The problem occurs in pulse animation, which is like this:

void pulse(int wait, uint32_t colorArray[], int colorCount)
{
  black();
  while (bleSerial.available() <= 0)
  {
    for (i = 0; i < colorCount && bleSerial.available() <= 0; i++)
    {
      for (j = 0; j < ledCount / 2 && bleSerial.available() <= 0; j++)
      {
        strip.setPixelColor(39 - j, colorArray[i]);
        strip.setPixelColor(40 + j, colorArray[i]);
        strip.show();
        delay(wait);
      }
      black();
    }
  }
}

We initialize the animation without any issues using the following:

<l255180200,240135068:089;04200>

As soon as we adjust the animation speed from the app, we send about 2 new configurations per second, which is the same as above, only with different speed (last 3 characters before ‘>’). The arduino part randomly receives the data incorrectly, losing 2-3 characters, which is like <l2551800,240135068:089;04200>

The loss of characters usually occurs on different parts of the string, but always consecutive characters are misread happen each time. Also, sometimes we get a backwards question mark.
We are not sure where we implement wrong, so any help is appreciated on solving this issue.

Thanks!

theutku:
sometimes we get a backwards question mark.

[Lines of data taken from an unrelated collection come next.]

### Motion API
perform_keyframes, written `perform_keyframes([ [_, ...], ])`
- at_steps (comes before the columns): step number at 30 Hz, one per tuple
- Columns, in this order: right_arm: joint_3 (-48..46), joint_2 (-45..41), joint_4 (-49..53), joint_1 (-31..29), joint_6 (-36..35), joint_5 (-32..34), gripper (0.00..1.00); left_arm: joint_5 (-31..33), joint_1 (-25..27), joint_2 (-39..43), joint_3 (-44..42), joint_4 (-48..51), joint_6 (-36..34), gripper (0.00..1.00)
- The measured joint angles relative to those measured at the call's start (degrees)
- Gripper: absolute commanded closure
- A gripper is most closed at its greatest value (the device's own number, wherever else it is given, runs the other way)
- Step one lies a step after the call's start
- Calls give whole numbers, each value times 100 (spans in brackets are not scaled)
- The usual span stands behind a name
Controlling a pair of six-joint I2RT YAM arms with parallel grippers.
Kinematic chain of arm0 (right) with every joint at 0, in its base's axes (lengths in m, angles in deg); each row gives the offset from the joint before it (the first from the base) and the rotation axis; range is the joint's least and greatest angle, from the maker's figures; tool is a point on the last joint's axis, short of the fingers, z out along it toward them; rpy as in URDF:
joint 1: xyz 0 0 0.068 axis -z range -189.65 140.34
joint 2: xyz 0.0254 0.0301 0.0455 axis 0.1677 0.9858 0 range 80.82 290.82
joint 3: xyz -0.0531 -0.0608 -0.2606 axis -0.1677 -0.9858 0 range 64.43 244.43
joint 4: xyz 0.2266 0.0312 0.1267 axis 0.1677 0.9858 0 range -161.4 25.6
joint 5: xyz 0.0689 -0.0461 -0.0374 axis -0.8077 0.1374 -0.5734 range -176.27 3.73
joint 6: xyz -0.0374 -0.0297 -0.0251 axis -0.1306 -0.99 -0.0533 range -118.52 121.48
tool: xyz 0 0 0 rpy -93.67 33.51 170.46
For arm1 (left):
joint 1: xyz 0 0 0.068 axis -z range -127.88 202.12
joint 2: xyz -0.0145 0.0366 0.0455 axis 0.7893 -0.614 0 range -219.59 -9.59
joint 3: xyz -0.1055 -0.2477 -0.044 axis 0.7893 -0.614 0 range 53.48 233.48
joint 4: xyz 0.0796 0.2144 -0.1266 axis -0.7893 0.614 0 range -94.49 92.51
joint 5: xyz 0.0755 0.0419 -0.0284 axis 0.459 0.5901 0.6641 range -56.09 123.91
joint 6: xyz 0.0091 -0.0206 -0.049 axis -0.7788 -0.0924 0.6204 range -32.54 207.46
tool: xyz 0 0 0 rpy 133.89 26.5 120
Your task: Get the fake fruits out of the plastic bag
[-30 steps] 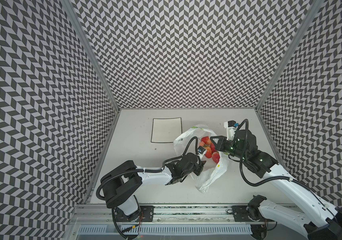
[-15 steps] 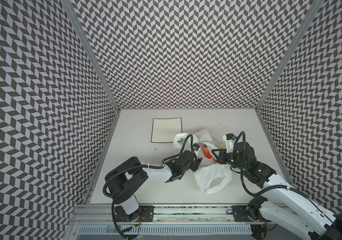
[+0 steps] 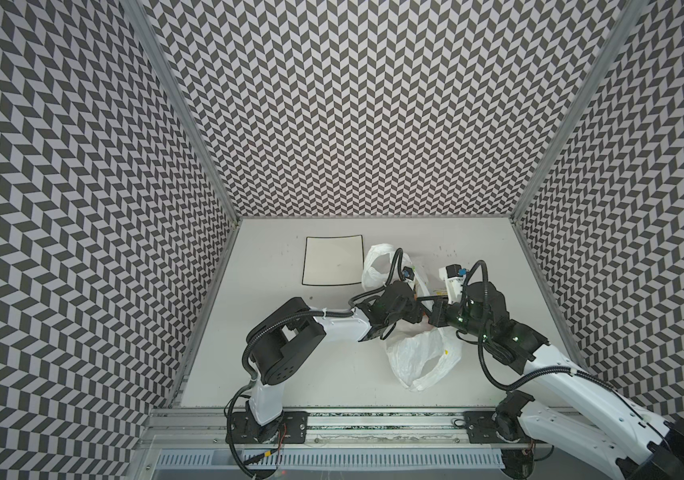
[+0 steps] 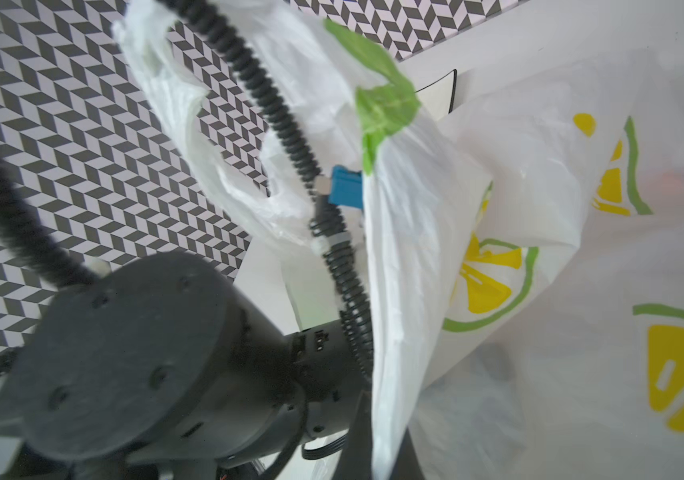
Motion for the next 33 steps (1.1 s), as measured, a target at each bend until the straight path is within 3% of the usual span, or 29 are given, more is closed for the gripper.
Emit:
perform_keyframes([
  [11, 109, 122, -74, -269, 155, 245, 99, -190, -103, -667, 925, 721, 435, 20],
  [24, 109, 225, 267, -358, 286, 929, 100, -326, -63, -1088, 1296, 1392, 98, 13],
  [27, 109, 212, 348, -354, 304, 1104, 100, -197, -42, -1283, 1622, 1602, -55, 18],
  [33, 109, 197, 474, -356, 317, 1338, 100, 17, -11, -1462, 1867, 1727, -212, 45],
])
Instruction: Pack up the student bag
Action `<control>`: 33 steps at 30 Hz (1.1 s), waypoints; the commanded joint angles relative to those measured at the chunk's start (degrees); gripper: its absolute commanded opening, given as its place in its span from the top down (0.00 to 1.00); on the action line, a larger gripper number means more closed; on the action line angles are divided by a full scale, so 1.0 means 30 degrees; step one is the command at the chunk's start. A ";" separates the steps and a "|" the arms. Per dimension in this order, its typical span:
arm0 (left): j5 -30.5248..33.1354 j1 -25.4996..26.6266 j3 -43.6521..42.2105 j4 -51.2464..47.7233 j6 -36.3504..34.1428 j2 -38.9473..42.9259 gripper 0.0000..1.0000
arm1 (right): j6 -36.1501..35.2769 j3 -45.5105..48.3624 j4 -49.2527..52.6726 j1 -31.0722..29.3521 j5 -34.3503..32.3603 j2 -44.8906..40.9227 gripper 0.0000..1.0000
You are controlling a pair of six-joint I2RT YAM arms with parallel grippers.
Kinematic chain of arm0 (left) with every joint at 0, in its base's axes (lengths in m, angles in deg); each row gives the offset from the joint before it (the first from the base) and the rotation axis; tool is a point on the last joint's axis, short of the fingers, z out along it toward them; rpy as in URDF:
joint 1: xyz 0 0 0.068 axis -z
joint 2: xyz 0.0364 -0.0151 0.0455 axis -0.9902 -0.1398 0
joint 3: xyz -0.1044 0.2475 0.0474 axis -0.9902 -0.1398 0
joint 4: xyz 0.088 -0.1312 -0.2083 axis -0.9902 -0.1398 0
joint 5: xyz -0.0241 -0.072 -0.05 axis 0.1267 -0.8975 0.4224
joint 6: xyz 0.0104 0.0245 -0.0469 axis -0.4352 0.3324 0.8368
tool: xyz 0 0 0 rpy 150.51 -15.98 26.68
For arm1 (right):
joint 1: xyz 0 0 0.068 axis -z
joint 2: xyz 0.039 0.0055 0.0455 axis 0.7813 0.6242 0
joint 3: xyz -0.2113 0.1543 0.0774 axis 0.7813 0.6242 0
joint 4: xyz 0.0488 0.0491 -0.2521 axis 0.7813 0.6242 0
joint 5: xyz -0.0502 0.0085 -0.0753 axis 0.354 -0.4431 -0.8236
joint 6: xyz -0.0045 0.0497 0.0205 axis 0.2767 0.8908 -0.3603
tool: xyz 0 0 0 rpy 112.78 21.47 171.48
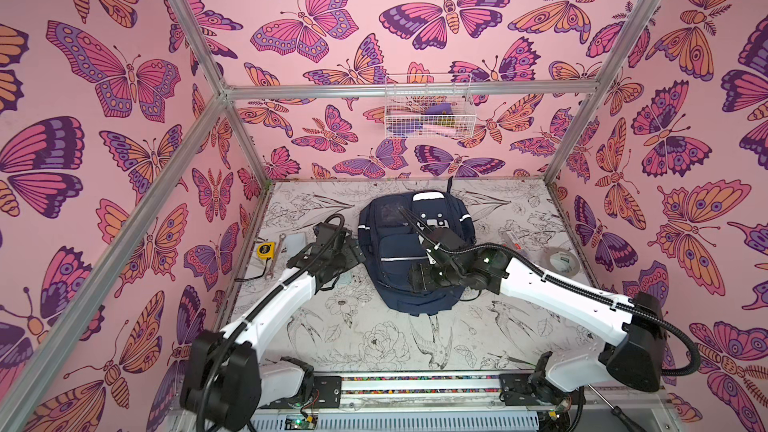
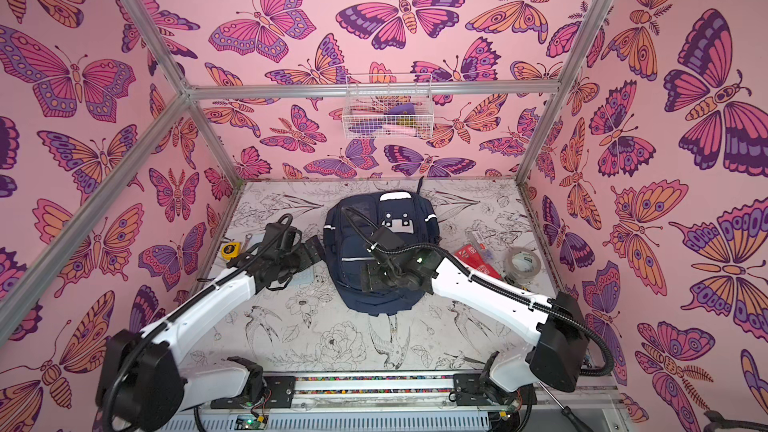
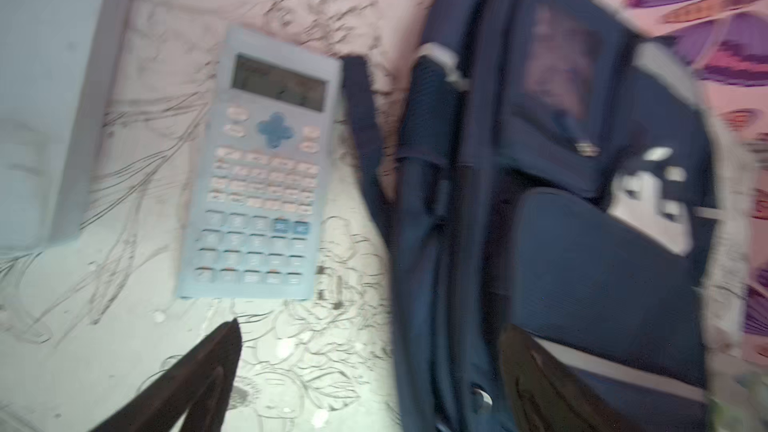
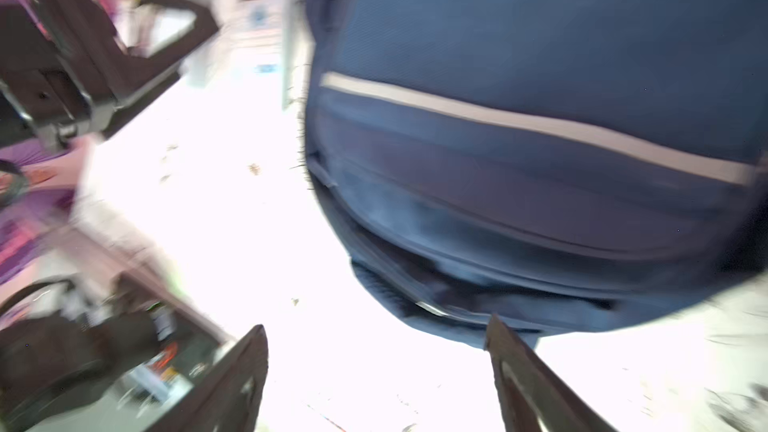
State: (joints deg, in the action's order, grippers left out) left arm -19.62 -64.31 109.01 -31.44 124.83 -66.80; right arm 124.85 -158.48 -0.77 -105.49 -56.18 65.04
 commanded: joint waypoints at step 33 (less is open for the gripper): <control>-0.1346 -0.1834 0.4142 -0.3817 -0.2751 -0.8282 0.00 | 0.0059 0.3120 -0.0459 0.0219 -0.3280 -0.2717 0.14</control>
State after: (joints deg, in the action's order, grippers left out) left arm -22.88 -69.62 120.73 -41.10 116.50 -90.32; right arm 125.15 -147.83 -3.70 -105.09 -65.49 56.15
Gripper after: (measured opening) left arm 0.999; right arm 0.865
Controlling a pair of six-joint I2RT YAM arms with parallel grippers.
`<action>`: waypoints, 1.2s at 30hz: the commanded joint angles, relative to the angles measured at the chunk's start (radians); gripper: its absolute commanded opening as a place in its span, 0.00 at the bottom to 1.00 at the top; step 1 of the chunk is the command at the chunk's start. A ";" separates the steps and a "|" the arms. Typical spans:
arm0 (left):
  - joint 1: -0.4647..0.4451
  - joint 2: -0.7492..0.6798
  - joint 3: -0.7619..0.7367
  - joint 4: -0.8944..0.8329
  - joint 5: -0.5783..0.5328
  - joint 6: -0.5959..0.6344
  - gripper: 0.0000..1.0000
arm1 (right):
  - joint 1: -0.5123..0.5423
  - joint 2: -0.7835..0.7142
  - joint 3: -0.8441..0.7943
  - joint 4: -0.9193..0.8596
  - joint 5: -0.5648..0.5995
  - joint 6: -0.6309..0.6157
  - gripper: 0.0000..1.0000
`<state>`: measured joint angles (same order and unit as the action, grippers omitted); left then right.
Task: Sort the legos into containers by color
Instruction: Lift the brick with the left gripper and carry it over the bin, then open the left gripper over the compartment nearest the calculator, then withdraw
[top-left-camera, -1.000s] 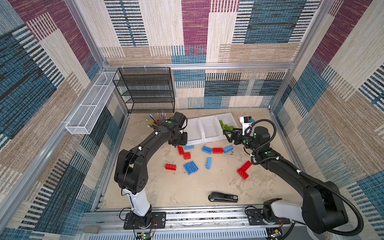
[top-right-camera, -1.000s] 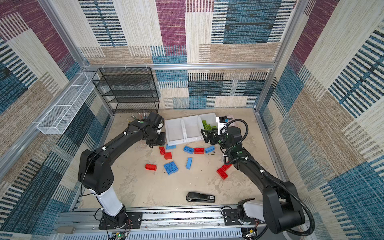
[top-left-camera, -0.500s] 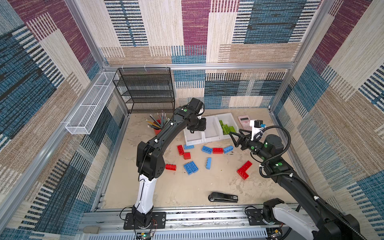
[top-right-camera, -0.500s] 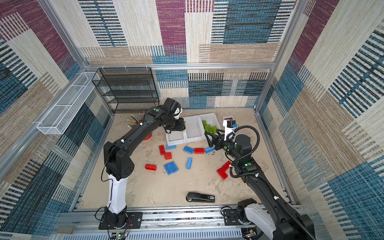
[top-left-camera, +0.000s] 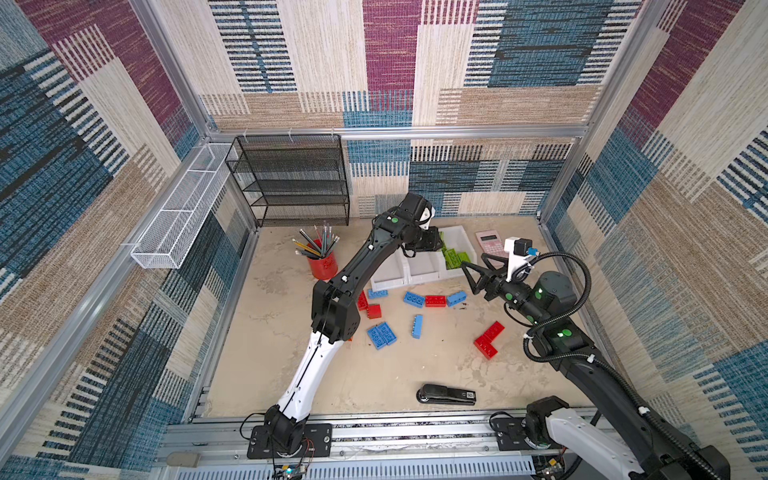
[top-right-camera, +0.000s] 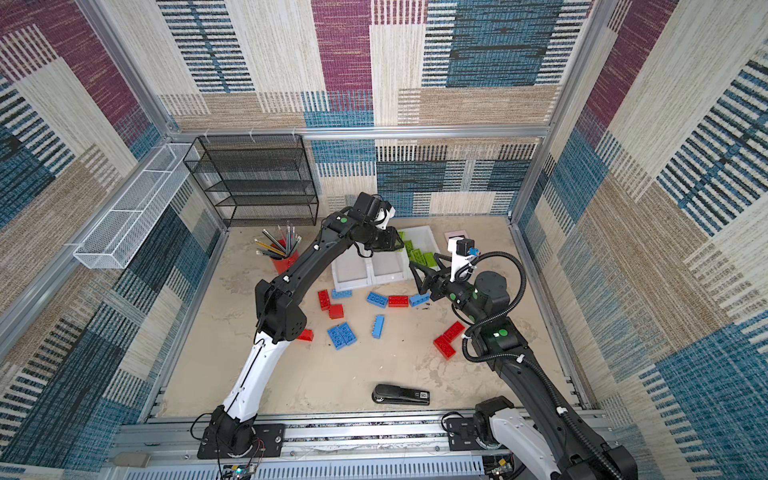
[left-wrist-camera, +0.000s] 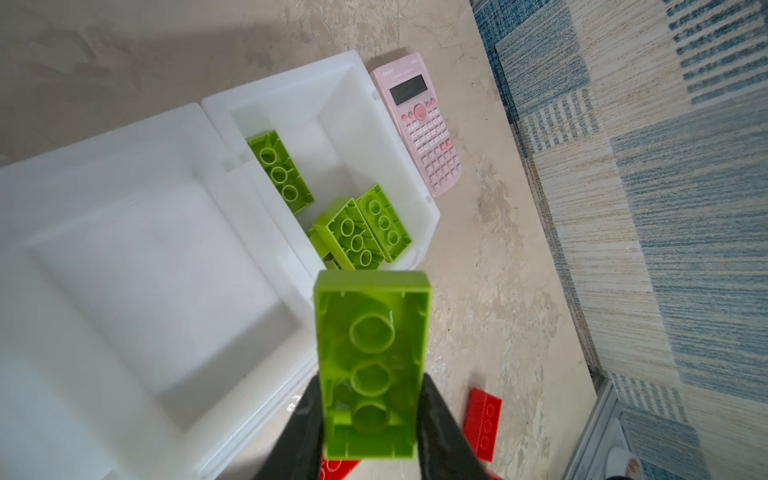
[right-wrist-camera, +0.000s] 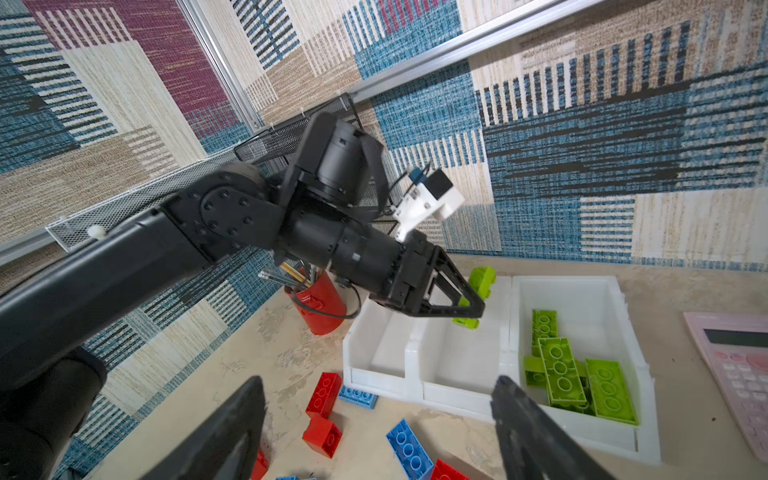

Baud rate? Post entire code - including the secret setup.

Hello Nick, the Baud Rate is set to 9600 and the setup is as this:

void setup()
{
  //  Serial.println(EEPROM.read(adress));
  bleSerial.begin(9600);
  strip.begin();
  strip.show();
  Serial.begin(9600);
}

I guess the meaning of the word "entire" is lost on you, but it does appear that the bluetooth baud rate is OK.